Freddie transforms the craft of knitting and textiles into conceptual art where her peculiar life-sized bodies challenge the notion of normality and conformity.
“She uses knitting to explore pertinent contemporary issues of the domestic, gender and the human condition, more recently exploring and expressing intimate feelings of sadness, fear and loss.”
Freddie captures my interest not only in her peculiar and fun wool sculptures, but her eccentric and playful personality.
I wish I could express this side of my character in my work more too.
Freddie’s work is full of bright colour with vivid narrative and context.

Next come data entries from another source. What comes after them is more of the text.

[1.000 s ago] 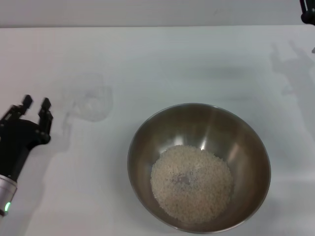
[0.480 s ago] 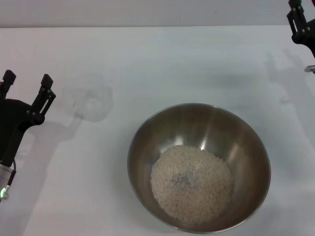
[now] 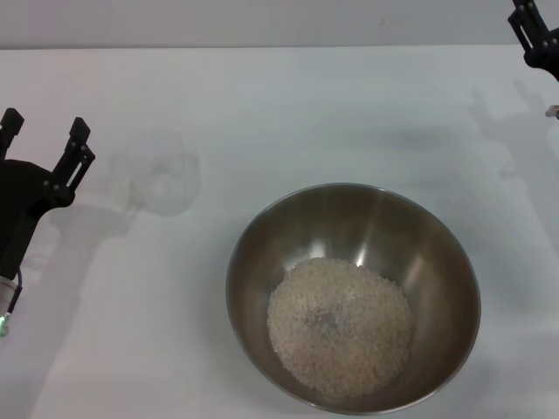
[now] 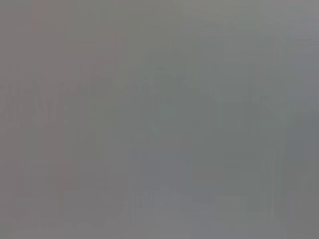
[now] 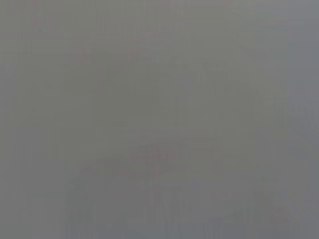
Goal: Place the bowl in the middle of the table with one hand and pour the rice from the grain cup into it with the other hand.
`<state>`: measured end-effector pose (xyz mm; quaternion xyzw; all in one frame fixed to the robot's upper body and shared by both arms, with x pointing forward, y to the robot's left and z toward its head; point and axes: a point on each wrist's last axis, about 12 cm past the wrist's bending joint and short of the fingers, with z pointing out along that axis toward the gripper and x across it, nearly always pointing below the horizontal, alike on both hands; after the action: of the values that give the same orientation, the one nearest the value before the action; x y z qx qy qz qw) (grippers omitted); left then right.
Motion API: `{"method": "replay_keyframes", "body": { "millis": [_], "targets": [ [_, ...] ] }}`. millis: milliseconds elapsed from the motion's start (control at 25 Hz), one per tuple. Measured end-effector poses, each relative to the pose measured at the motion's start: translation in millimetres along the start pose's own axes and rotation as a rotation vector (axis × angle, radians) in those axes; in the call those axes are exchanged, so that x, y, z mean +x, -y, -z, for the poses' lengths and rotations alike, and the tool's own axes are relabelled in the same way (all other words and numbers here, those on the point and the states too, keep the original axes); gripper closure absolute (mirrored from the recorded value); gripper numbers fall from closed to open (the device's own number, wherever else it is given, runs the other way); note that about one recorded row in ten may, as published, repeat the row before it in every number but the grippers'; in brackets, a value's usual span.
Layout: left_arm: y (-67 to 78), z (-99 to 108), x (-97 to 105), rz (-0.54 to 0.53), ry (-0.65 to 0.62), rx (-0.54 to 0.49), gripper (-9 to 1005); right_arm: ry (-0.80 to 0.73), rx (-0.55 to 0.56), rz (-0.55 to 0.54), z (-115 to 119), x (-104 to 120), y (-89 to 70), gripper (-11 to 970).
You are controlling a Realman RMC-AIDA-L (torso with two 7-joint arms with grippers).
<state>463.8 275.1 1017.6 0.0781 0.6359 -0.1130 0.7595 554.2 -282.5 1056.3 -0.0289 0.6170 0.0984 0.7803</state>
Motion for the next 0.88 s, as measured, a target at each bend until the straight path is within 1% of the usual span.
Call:
{"method": "replay_keyframes", "body": {
  "millis": [80, 280, 480, 680, 880],
  "targets": [
    [-2.4, -1.8, 0.0, -0.004, -0.002, -0.008, 160, 0.003, -0.006, 0.006, -3.7, -0.9, -2.0, 233],
    [-8.4, -6.5, -0.4, 0.008, -0.003, -0.054, 160, 0.033, -0.029, 0.01, -15.8, -5.9, -11.0, 233],
    [-6.6, -10.0, -1.2, 0.021, 0.005, -0.063, 160, 0.07, -0.064, -0.016, -28.1, -12.1, -24.2, 233],
    [-5.2, -12.7, -3.8, 0.016, 0.026, -0.063, 160, 0.083, -0.067, -0.029, -31.7, -14.1, -28.1, 234],
    [-7.2, -17.8, -6.3, 0.002, 0.041, -0.068, 160, 0.08, -0.085, -0.027, -32.9, -13.7, -31.7, 234]
  ]
}}
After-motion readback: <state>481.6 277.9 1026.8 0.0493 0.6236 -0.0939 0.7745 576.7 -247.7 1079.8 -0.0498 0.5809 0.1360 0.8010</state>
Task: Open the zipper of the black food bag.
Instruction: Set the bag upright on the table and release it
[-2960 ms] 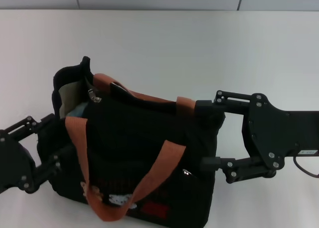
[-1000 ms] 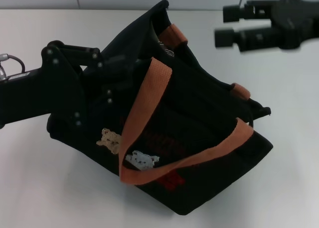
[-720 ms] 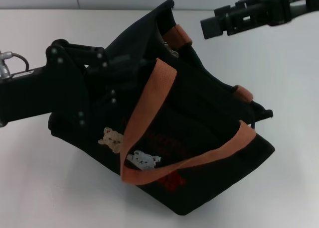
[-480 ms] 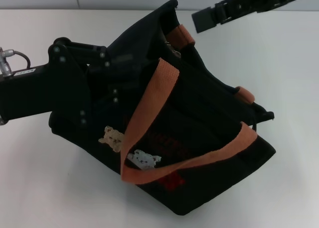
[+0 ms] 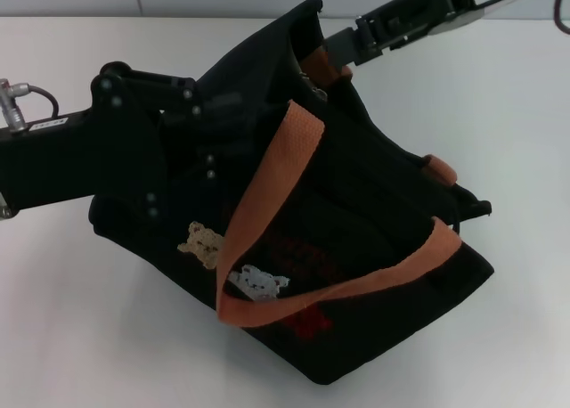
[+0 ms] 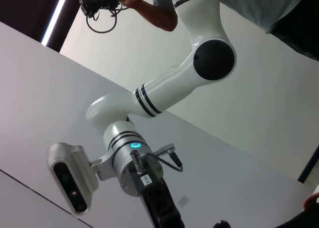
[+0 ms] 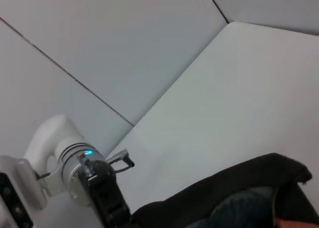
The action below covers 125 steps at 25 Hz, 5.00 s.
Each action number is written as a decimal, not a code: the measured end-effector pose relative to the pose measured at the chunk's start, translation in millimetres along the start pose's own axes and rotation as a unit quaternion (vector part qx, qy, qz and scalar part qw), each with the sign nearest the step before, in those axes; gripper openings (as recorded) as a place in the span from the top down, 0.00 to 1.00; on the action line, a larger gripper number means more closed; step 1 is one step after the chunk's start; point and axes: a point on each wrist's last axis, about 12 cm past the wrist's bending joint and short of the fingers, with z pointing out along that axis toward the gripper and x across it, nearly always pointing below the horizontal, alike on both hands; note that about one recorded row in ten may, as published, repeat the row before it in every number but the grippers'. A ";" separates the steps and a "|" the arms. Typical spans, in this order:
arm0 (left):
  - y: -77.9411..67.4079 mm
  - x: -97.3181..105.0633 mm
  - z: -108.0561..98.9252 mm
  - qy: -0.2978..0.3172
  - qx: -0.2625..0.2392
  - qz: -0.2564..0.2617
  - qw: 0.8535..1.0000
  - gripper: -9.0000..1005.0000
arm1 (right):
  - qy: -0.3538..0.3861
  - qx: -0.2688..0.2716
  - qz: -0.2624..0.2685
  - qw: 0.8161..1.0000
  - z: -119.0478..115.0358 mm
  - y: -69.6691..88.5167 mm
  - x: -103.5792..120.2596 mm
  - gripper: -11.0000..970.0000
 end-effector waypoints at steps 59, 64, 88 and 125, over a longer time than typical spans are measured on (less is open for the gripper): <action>-1.0 2.0 6.2 -0.008 -0.002 0.000 1.000 0.80 | -0.005 0.013 -0.099 0.995 29.6 -8.4 6.7 0.99; -0.6 4.0 6.0 -0.002 -0.019 -0.025 1.000 0.80 | -0.010 -0.001 -0.105 0.994 18.6 -11.6 19.6 0.99; -0.9 5.1 9.4 -0.006 -0.021 -0.021 1.000 0.80 | -0.017 0.035 -0.186 0.982 -15.2 -18.9 42.9 0.94; 3.9 6.0 12.9 -0.012 -0.017 -0.017 1.000 0.80 | 0.059 0.067 -0.348 0.933 31.2 -2.0 5.0 0.64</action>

It’s highly figurative as her concerns cycle around the human condition, domesticity and gender; an issues I’m mostly interested to explore.
Her project ‘Knitted Homes of Crime’ depicts a number of wool houses where a female killer would have lived or committed their crimes.
It plays beautifully on the ideas of domesticity: with the domestic aspect of textiles and activity of knitting, the container – house and femininity associated with housewives; but destroys it with the narrative and context where safety,certainty of containment is exchange with danger, uncertainty and rejection.
This juxtaposition and contradiction is the way I tried to lead my work and context, and still add as much process learning and exploration of clay and ceramics as possible.
I also used textiles as my starting medium, but then translated it into ceramic and played with the functionality of a tea-set, a very domestic object, and used it to narrate and express feelings of containment, or rather its absence.